The new `defs/amr.ts` is the entire wiring — `buildArgs` returns
`['agent', 'run', '--runtime', 'opencode']`, `fetchModels` reuses
`detectAcpModels`, and the fallback list seeds the OpenRouter ids vela's
e2e baseline uses. `executables.ts`/`app-config.ts`/`metadata.ts` get the
matching `VELA_BIN`/`VELA_LINK_URL`/`VELA_RUNTIME_KEY`/`VELA_OPENCODE_BIN`
allowlist + install/docs URLs, so users can configure the per-agent env in
Settings without leaking into other adapters.
Coverage: `tests/fixtures/fake-vela.mjs` is a minimal ACP stub that returns
the documented `initialize` / `session/new` / `session/set_model` /
`session/prompt` shapes; `tests/amr-acp-integration.test.ts` spawns it via
`child_process.spawn` and drives a full turn through `attachAcpSession` and
`detectAcpModels`, so the ACP transport contract for AMR is end-to-end
verified locally even before a real `vela` binary is installed.
Validated:
- pnpm guard
- pnpm typecheck (all workspace projects)
- pnpm --filter @open-design/daemon test (2881/2881)
Deferred: real OpenRouter-backed turn through a built `vela` binary —
the runtime def needs no changes for that path, only `VELA_RUNTIME_KEY`
and `VELA_LINK_URL` in env (or Settings).
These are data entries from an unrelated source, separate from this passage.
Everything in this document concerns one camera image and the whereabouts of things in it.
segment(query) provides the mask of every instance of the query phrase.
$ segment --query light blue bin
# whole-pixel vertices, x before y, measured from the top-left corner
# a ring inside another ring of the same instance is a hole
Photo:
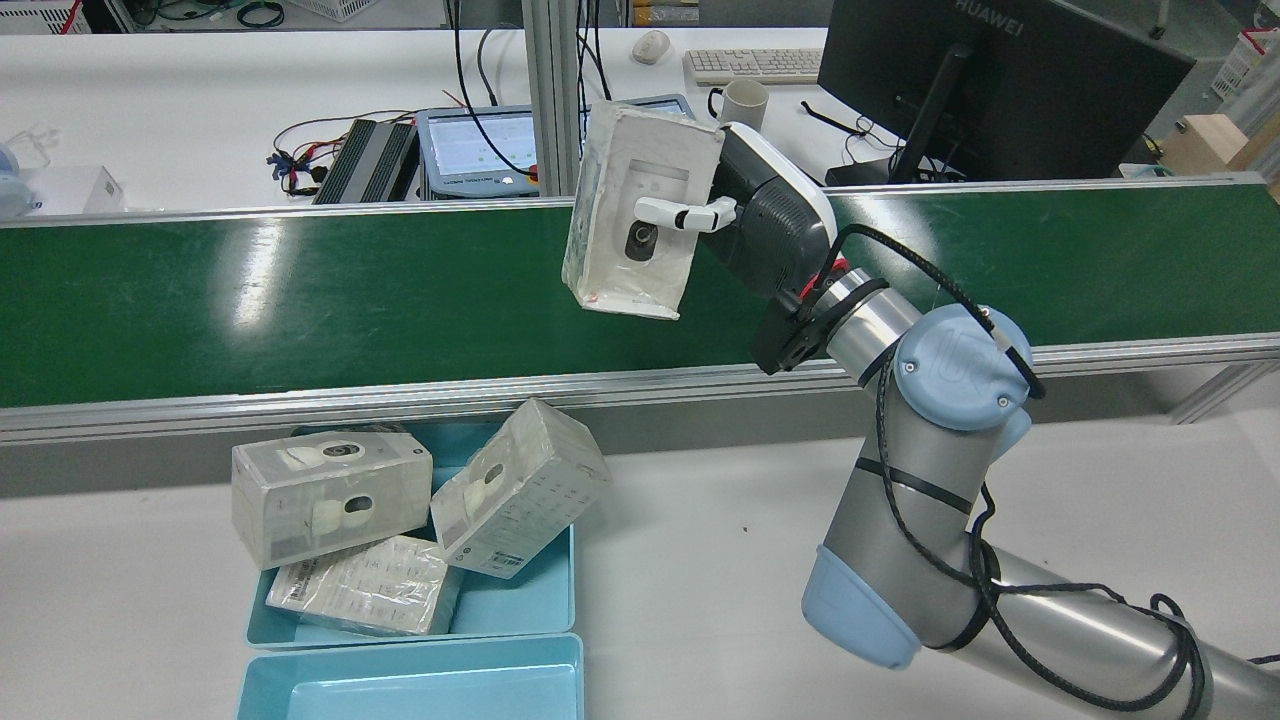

* fix(runtimes/amr): pin a concrete default model and bare openai ids
End-to-end validation against a freshly-built `vela` (nexu-io/vela@main)
+ OpenRouter surfaced two contract details the first AMR runtime def
got wrong:
1. vela rejects `session/prompt` with `session/set_model must be called
before session/prompt`. attachAcpSession in apps/daemon/src/acp.ts
skips set_model whenever the picked model is the synthetic 'default'
id, so AMR's fallback list must NOT include DEFAULT_MODEL_OPTION. The
def now ships a concrete `gpt-5.4-mini` as both `fetchModels`'
default option and `fallbackModels[0]`, which makes attachAcpSession
always send a real `session/set_model` for AMR turns.
2. `vela --runtime opencode` auto-prepends `openai/` to whatever modelId
it forwards to opencode's openai provider. With OpenRouter-style ids
like `openai/gpt-5.4-mini`, opencode receives the double-prefixed
`openai/openai/gpt-5.4-mini` and replies `ProviderModelNotFoundError`.
The new fallback list ships the bare ids opencode's openai registry
actually knows about (gpt-5.4, gpt-5.4-mini, gpt-5.4-fast, etc.).
Stub + tests:
- tests/fixtures/fake-vela.mjs now enforces the set_model gate the same
way real vela does, so a regression that silently goes back to
model: 'default' would surface as a fatal error in tests instead of a
hidden production failure.
- tests/amr-acp-integration.test.ts pins both contracts: no 'default' /
no 'openai/' prefix in fallbackModels, and a negative case that
asserts session/prompt fails when no model is set.
Adds `apps/daemon/scripts/verify-amr-real-vela.mjs` — a small dev-time
runner that drives `attachAcpSession` against a real `vela` binary and
prints the daemon's chat events, so future protocol drift can be checked
against an actual OpenRouter call.
Verified locally: `vela agent run --runtime opencode` + OpenRouter
returns the prompted string ("AMR-E2E-PASS") through the full daemon
pipeline; daemon test suite stays 2883/2883.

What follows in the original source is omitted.